### Task requirements:
Set the records down again exactly, apart from any pictures in them.
── Information supplied ──
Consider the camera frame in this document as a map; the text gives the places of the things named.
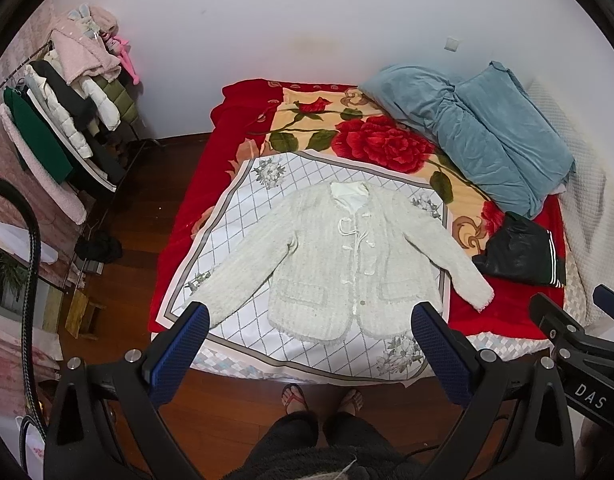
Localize white fuzzy knit jacket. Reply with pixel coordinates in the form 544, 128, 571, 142
190, 182, 495, 344

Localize clothes rack with garments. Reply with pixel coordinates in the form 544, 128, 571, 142
0, 2, 142, 226

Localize black garment with stripes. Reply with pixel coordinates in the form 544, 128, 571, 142
472, 212, 566, 287

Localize small wooden stool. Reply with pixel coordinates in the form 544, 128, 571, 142
65, 289, 106, 340

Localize white grid pattern cloth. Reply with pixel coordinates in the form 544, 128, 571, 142
157, 152, 451, 386

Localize person's legs in black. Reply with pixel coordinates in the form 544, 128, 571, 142
226, 384, 424, 480

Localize white plastic bag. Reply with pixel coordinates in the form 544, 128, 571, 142
0, 222, 31, 263

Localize blue velvet quilt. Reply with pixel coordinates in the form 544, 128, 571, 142
360, 62, 575, 219

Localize red floral blanket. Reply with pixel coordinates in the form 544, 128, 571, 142
147, 79, 565, 339

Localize pink hanger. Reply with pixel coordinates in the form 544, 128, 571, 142
104, 34, 140, 86

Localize black cable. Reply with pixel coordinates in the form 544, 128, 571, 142
0, 174, 49, 476

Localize wall socket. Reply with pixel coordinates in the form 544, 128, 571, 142
444, 37, 460, 52

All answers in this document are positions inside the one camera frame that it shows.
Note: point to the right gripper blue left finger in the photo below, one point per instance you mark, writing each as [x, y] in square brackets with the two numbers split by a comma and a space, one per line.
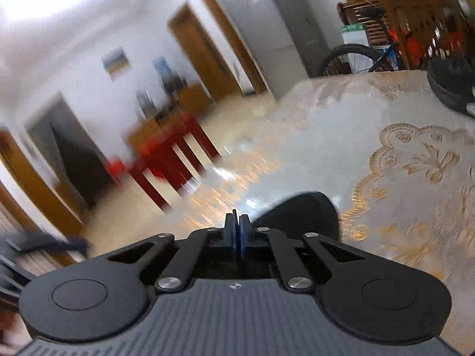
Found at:
[229, 233]

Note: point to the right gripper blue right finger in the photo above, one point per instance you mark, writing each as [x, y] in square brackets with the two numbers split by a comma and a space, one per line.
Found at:
[245, 235]

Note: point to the black sneaker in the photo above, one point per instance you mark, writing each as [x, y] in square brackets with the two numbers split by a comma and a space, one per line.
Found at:
[302, 213]
[452, 82]

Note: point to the floral lace tablecloth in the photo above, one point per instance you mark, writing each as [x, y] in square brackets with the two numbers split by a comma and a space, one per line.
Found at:
[397, 165]

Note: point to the red wooden chair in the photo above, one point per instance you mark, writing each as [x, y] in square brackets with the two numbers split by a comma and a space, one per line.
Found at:
[154, 143]

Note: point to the wooden sideboard cabinet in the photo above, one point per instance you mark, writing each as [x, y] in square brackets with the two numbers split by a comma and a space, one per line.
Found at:
[191, 100]

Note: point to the blue water dispenser bottle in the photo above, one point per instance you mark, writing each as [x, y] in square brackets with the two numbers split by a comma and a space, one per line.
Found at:
[162, 68]

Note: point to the black bicycle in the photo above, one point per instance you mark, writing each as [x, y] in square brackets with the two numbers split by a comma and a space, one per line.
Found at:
───
### Answer to the exercise:
Consider the camera frame in this document as a map; the text gives the places of the things named.
Localize white fuzzy knit jacket. Reply with pixel coordinates in the form 544, 128, 571, 142
190, 182, 495, 344

Localize clothes rack with garments. Reply with pixel coordinates in the form 544, 128, 571, 142
0, 2, 142, 226

Localize black garment with stripes. Reply with pixel coordinates in the form 544, 128, 571, 142
472, 212, 566, 287

Localize small wooden stool. Reply with pixel coordinates in the form 544, 128, 571, 142
65, 289, 106, 340

Localize white grid pattern cloth. Reply with pixel coordinates in the form 544, 128, 571, 142
157, 152, 451, 386

Localize person's legs in black. Reply with pixel coordinates in the form 544, 128, 571, 142
226, 384, 424, 480

Localize white plastic bag. Reply with pixel coordinates in the form 544, 128, 571, 142
0, 222, 31, 263

Localize blue velvet quilt. Reply with pixel coordinates in the form 544, 128, 571, 142
360, 62, 575, 219

Localize red floral blanket. Reply with pixel coordinates in the form 544, 128, 571, 142
147, 79, 565, 339

Localize pink hanger. Reply with pixel coordinates in the form 544, 128, 571, 142
104, 34, 140, 86

Localize black cable. Reply with pixel coordinates in the form 544, 128, 571, 142
0, 174, 49, 476

Localize wall socket. Reply with pixel coordinates in the form 544, 128, 571, 142
444, 37, 460, 52

All answers in this document are positions inside the one camera frame that it shows.
Note: point to the right gripper blue left finger in the photo below, one point per instance you mark, writing each as [x, y] in square brackets with the two numbers split by a comma and a space, one per line.
Found at:
[229, 233]

Note: point to the right gripper blue right finger in the photo above, one point per instance you mark, writing each as [x, y] in square brackets with the two numbers split by a comma and a space, one per line.
Found at:
[245, 235]

Note: point to the black sneaker in the photo above, one point per instance you mark, writing each as [x, y] in square brackets with the two numbers split by a comma and a space, one per line.
Found at:
[302, 213]
[452, 82]

Note: point to the floral lace tablecloth in the photo above, one point per instance you mark, writing each as [x, y] in square brackets with the two numbers split by a comma and a space, one per line.
Found at:
[397, 165]

Note: point to the red wooden chair in the photo above, one point per instance you mark, writing each as [x, y] in square brackets with the two numbers split by a comma and a space, one per line.
Found at:
[154, 143]

Note: point to the wooden sideboard cabinet in the photo above, one point per instance you mark, writing each as [x, y] in square brackets with the two numbers split by a comma and a space, one per line.
Found at:
[191, 100]

Note: point to the blue water dispenser bottle in the photo above, one point per instance you mark, writing each as [x, y] in square brackets with the two numbers split by a comma and a space, one per line.
Found at:
[162, 68]

Note: point to the black bicycle in the photo above, one point per instance you mark, writing each as [x, y] in square brackets with the two numbers split by a comma and a space, one per line.
Found at:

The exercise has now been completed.